- **Work item**:
Would you count the lines in the entries below that contain "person"? Reply with the number only.

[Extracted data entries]

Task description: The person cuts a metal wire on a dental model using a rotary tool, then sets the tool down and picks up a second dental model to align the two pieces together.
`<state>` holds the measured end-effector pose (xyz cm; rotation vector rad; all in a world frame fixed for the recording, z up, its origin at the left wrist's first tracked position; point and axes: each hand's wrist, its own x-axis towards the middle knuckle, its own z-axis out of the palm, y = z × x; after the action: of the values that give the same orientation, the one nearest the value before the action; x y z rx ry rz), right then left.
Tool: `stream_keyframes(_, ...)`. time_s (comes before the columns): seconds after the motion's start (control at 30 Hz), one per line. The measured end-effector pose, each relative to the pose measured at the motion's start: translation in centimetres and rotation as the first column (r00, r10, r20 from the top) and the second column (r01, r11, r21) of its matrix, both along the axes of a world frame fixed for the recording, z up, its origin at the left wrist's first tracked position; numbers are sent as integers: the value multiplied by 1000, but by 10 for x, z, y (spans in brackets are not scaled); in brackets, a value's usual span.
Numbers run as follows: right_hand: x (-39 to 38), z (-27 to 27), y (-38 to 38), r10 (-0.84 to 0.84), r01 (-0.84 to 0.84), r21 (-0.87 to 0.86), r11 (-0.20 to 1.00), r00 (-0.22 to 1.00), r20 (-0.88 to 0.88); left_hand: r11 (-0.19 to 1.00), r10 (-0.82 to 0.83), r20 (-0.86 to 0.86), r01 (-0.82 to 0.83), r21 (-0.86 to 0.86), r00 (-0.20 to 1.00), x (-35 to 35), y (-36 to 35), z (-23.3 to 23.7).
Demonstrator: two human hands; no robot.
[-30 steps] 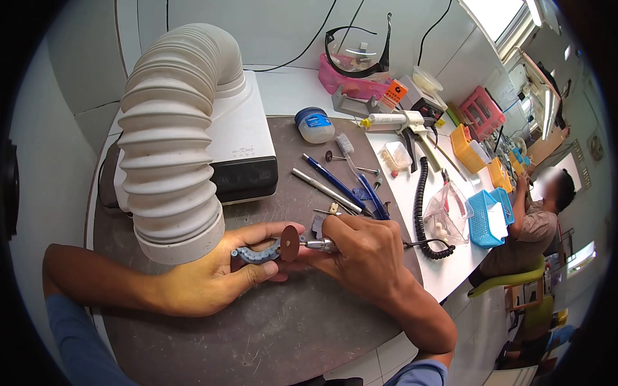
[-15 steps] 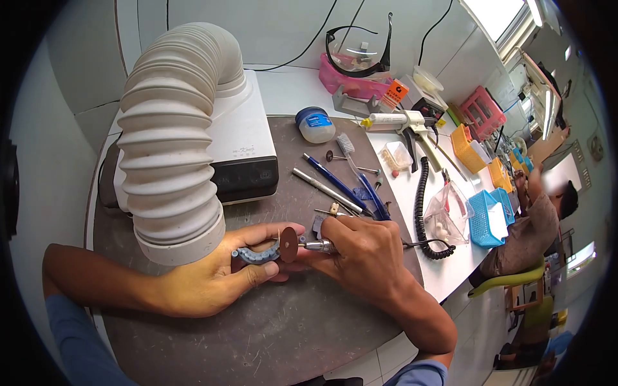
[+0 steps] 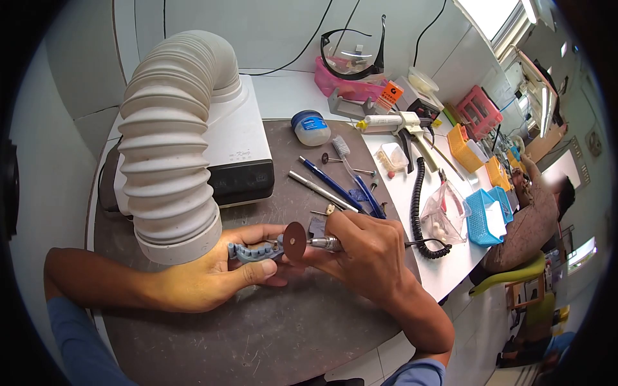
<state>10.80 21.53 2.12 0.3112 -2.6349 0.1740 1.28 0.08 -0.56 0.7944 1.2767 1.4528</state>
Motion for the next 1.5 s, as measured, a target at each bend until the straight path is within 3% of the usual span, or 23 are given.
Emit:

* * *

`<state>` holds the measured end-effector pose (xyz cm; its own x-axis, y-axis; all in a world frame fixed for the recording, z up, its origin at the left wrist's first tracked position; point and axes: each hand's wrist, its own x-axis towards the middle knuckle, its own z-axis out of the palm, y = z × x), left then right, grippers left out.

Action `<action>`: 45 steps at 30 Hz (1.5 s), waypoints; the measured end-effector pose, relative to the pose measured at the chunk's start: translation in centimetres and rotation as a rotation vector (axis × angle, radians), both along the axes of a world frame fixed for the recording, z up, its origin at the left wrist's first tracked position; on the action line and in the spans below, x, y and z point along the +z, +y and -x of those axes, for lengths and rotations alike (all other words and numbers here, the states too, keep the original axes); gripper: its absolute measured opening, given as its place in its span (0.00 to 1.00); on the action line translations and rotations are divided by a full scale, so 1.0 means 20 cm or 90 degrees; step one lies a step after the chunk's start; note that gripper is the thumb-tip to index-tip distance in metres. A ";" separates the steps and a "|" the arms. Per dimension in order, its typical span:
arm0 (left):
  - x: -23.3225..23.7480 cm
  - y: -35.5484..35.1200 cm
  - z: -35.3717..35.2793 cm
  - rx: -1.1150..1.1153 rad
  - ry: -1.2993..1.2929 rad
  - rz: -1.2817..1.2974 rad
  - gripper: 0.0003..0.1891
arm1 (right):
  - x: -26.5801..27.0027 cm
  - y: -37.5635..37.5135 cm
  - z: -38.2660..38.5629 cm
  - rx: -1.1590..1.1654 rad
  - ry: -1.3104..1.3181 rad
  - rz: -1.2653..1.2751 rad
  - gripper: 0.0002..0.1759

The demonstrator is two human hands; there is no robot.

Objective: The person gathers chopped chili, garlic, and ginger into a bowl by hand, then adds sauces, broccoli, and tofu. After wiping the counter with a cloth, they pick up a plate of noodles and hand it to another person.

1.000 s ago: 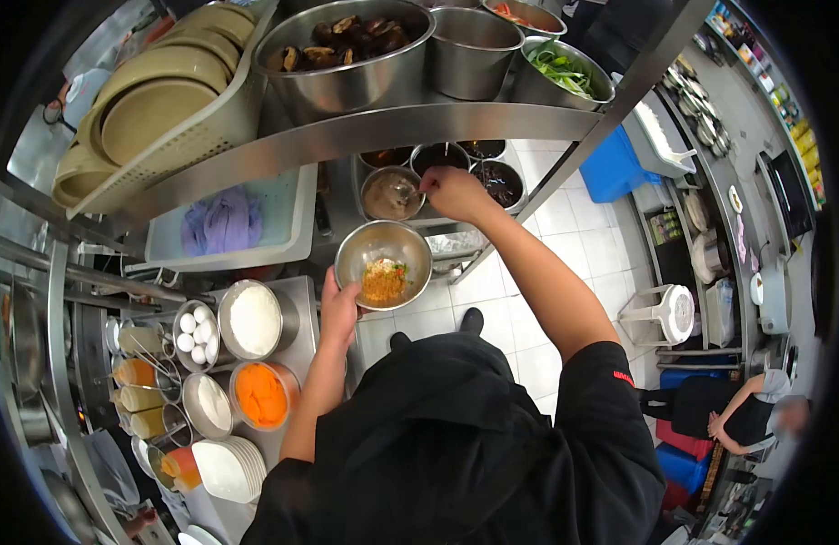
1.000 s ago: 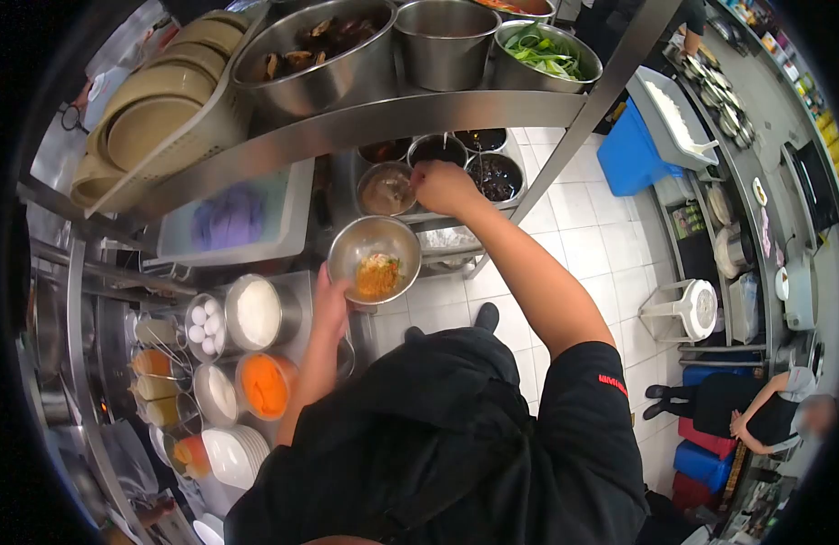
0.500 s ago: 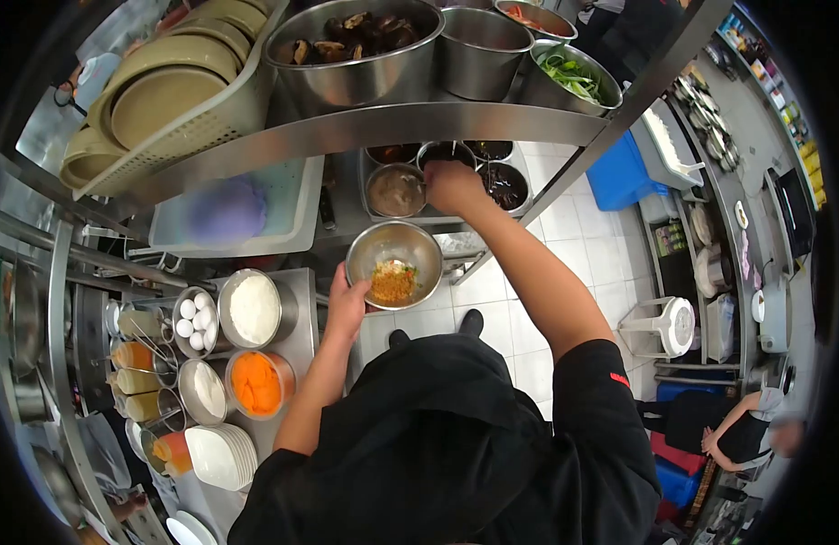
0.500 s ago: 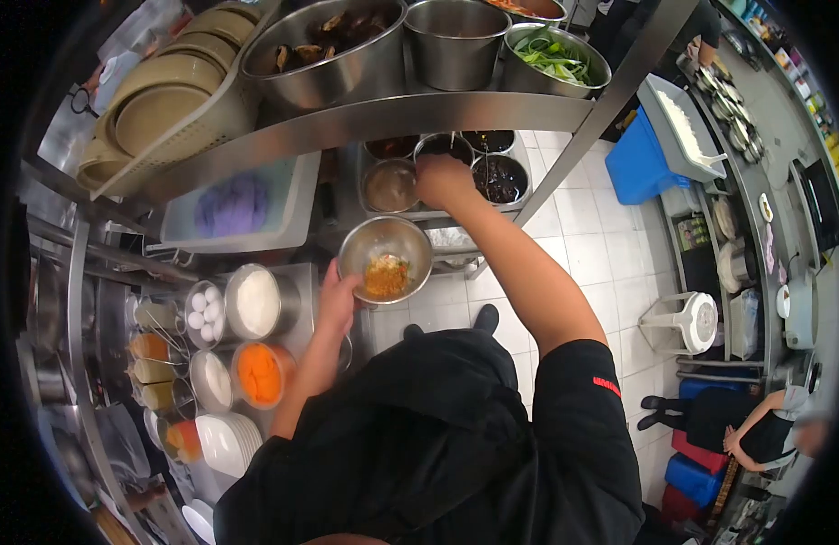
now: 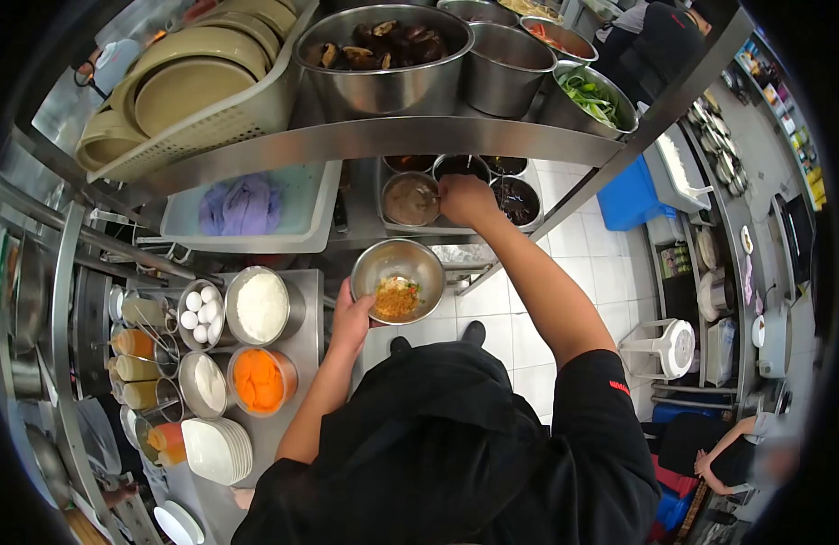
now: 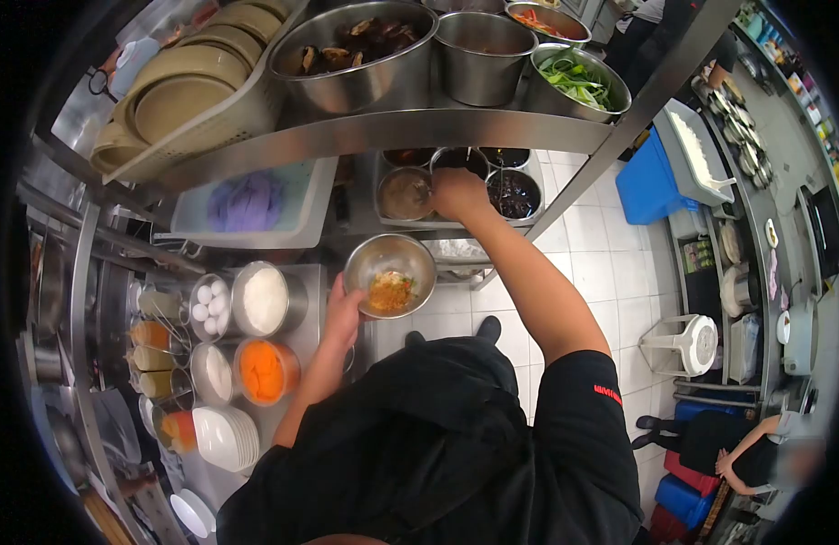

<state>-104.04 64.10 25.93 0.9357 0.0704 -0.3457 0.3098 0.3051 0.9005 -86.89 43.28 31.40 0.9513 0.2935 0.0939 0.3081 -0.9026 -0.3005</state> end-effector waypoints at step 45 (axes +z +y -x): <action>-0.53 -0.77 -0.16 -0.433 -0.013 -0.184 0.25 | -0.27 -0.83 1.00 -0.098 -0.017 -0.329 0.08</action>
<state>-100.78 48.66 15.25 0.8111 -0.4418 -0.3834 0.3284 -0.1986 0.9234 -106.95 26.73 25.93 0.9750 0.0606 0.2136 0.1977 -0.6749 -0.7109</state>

- **Result**:
2